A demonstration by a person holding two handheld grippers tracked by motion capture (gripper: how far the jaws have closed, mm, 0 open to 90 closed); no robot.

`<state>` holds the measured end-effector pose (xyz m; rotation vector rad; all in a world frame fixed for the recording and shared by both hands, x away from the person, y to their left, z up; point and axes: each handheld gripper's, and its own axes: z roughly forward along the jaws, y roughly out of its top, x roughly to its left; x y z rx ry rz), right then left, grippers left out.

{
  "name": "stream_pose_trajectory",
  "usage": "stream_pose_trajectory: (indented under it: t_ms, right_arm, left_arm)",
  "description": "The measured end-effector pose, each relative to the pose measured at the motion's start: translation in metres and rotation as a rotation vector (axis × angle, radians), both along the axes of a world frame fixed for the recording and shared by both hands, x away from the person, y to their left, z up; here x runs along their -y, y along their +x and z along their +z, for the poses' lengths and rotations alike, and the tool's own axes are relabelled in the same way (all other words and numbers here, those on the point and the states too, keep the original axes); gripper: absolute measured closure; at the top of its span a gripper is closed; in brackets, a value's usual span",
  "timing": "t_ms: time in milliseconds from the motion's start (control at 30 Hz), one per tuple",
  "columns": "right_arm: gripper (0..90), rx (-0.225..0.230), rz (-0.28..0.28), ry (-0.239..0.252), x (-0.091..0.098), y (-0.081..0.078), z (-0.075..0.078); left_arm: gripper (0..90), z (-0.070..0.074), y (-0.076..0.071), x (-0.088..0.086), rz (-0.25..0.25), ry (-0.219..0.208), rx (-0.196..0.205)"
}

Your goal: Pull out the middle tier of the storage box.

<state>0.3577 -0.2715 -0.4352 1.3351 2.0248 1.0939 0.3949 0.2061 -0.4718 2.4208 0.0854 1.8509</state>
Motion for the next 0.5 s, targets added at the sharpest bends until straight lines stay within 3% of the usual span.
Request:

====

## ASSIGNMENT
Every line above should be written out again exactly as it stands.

## TASK OUTPUT
A demonstration by a person holding two handheld grippers tracked by motion capture (gripper: how far the jaws have closed, mm, 0 open to 90 closed); no robot.

`<state>` holds the measured end-effector pose (xyz m; rotation vector rad; all in a world frame fixed for the recording and shared by both hands, x away from the person, y to their left, z up; point and axes: each handheld gripper's, and its own axes: z roughly forward along the jaws, y roughly out of its top, x roughly to its left; x y z rx ry rz), right then left, grippers left out.

{
  "name": "stream_pose_trajectory",
  "usage": "stream_pose_trajectory: (indented under it: t_ms, right_arm, left_arm)",
  "description": "The measured end-effector pose, each relative to the pose measured at the motion's start: translation in metres and rotation as a rotation vector (axis × angle, radians), both along the axes of a world frame fixed for the recording and shared by both hands, x away from the person, y to their left, z up; here x runs along their -y, y along their +x and z along their +z, for the poses' lengths and rotations alike, and the tool's own axes are relabelled in the same way (all other words and numbers here, those on the point and the states too, keep the original axes); gripper: absolute measured closure; at the top of its span a gripper is closed; in brackets, a value's usual span",
  "timing": "t_ms: time in milliseconds from the motion's start (control at 30 Hz), one per tuple",
  "columns": "right_arm: gripper (0..90), rx (-0.225..0.230), rz (-0.28..0.28), ry (-0.239..0.252), x (-0.091..0.098), y (-0.081..0.078), z (-0.075..0.078); left_arm: gripper (0..90), z (-0.070..0.074), y (-0.076..0.071), x (-0.088..0.086), rz (-0.25..0.25), ry (-0.219..0.208), rx (-0.196..0.205)"
}

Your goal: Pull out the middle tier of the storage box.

<state>0.3577 -0.2715 -0.4352 1.3351 2.0248 1.0939 0.3949 0.2061 -0.4718 2.4208 0.0854 1.8509</state>
Motion for the next 0.5 s, targets added at the sharpest bends until straight lines stay within 3% of the usual span.
Request:

No further output is required for this answer.